Now, you can build and publish the control-plane-operator image and run it interactively in a single shot using publish-ocp.sh together with the oc debug command. Be sure to replace $NAMESPACE with the namespace of the control plane that was deployed for the HostedCluster.

oc debug --namespace $NAMESPACE deployments/control-plane-operator --image $(hack/publish-ocp.sh ./control-plane-operator) -- /ko-app/control-plane-operator run

Your latest code should be deployed and logs should soon begin streaming. Just press ctrl-c to terminate and delete the pod.

Note

The default arguments to control-plane-operator run should be sufficient to get started.
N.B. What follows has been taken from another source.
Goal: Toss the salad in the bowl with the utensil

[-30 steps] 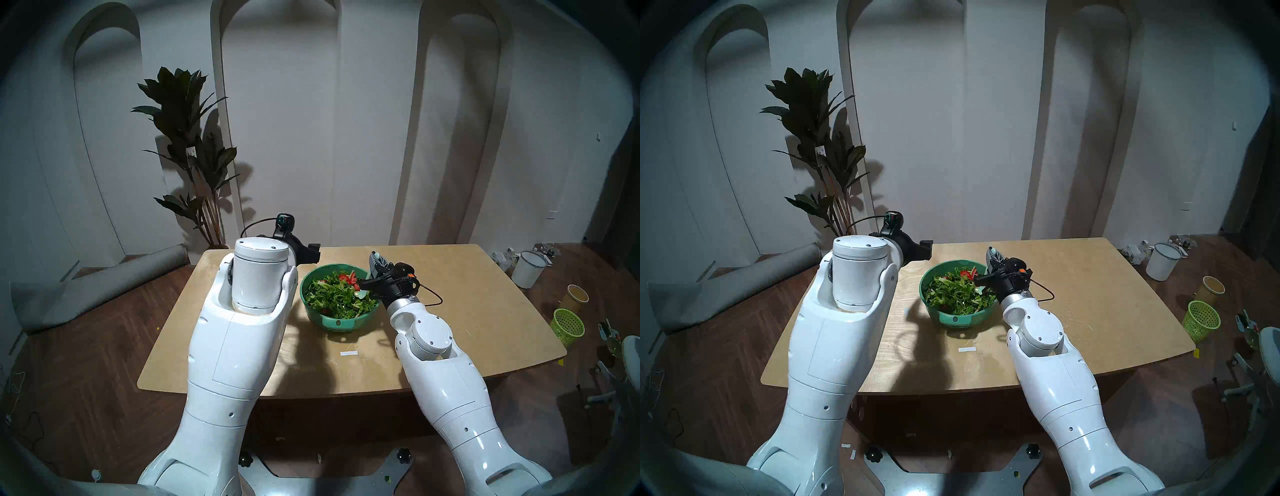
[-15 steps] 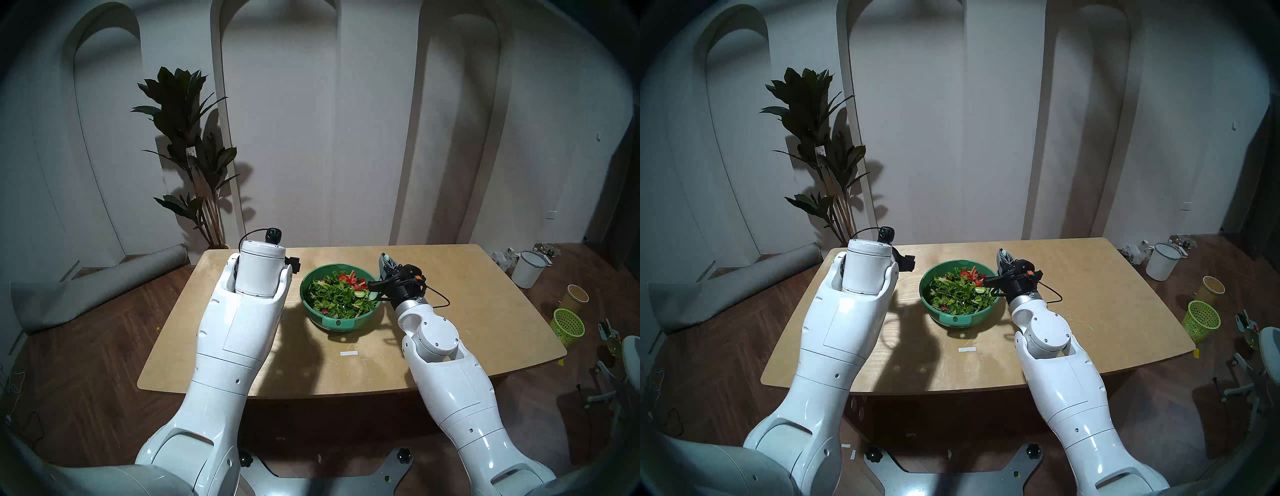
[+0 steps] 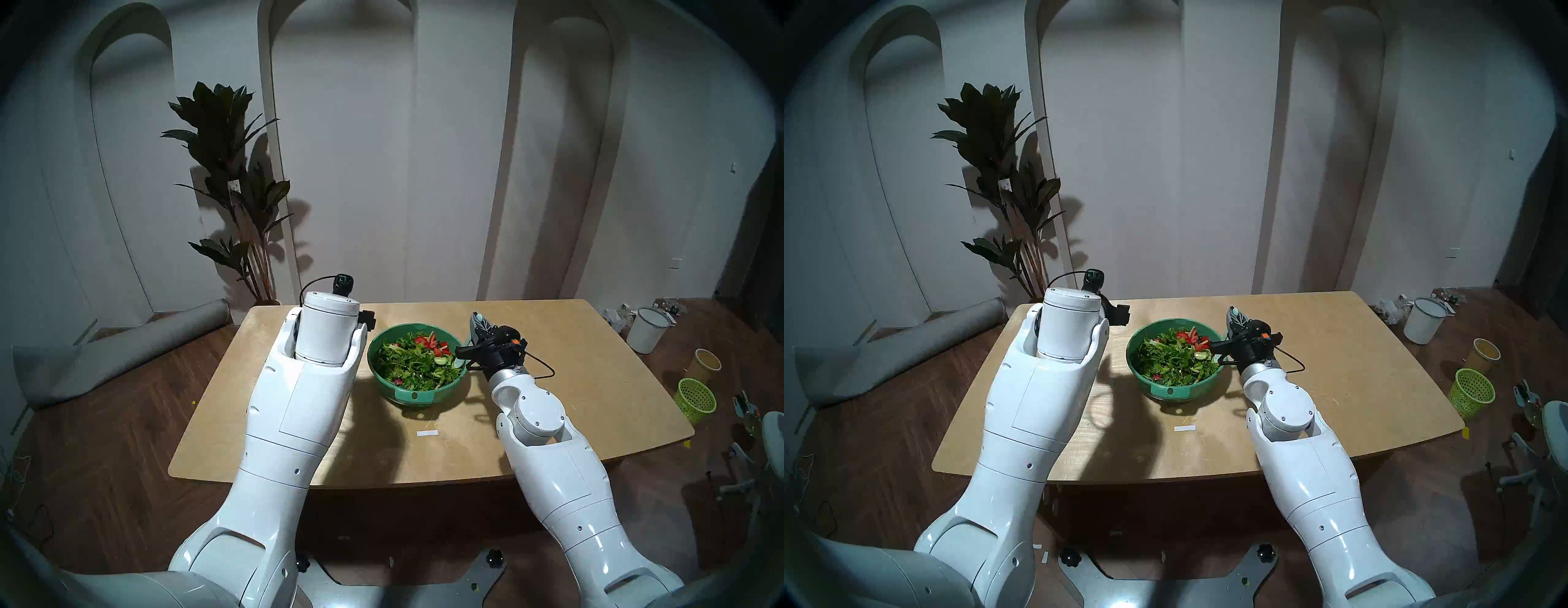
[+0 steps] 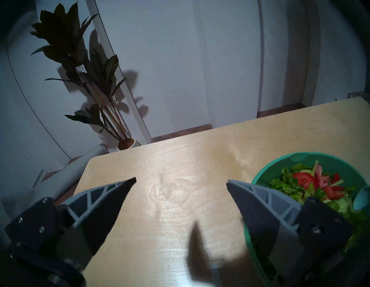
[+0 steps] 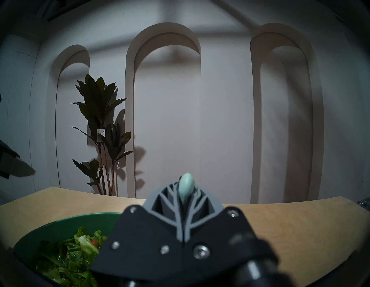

Launch a custom ignition server interactively

To iterate on the ignition server in-cluster interactively, first configure the HostedCluster to scale down the ignition-server deployment.

Now, you can build and publish the control-plane-operator image and run the ignition-server command interactively in a single shot using publish-ocp.sh together with the oc debug command. Be sure to replace $NAMESPACE with the namespace of the control plane that was deployed for the HostedCluster.

oc debug --namespace $NAMESPACE deployments/ignition-server --image $(hack/publish-ocp.sh ./control-plane-operator) -- /ko-app/control-plane-operator ignition-server

Your latest code should be deployed and logs should soon begin streaming. Just press ctrl-c to terminate and delete the pod.

Note

The default arguments to ignition-server should be sufficient to get started.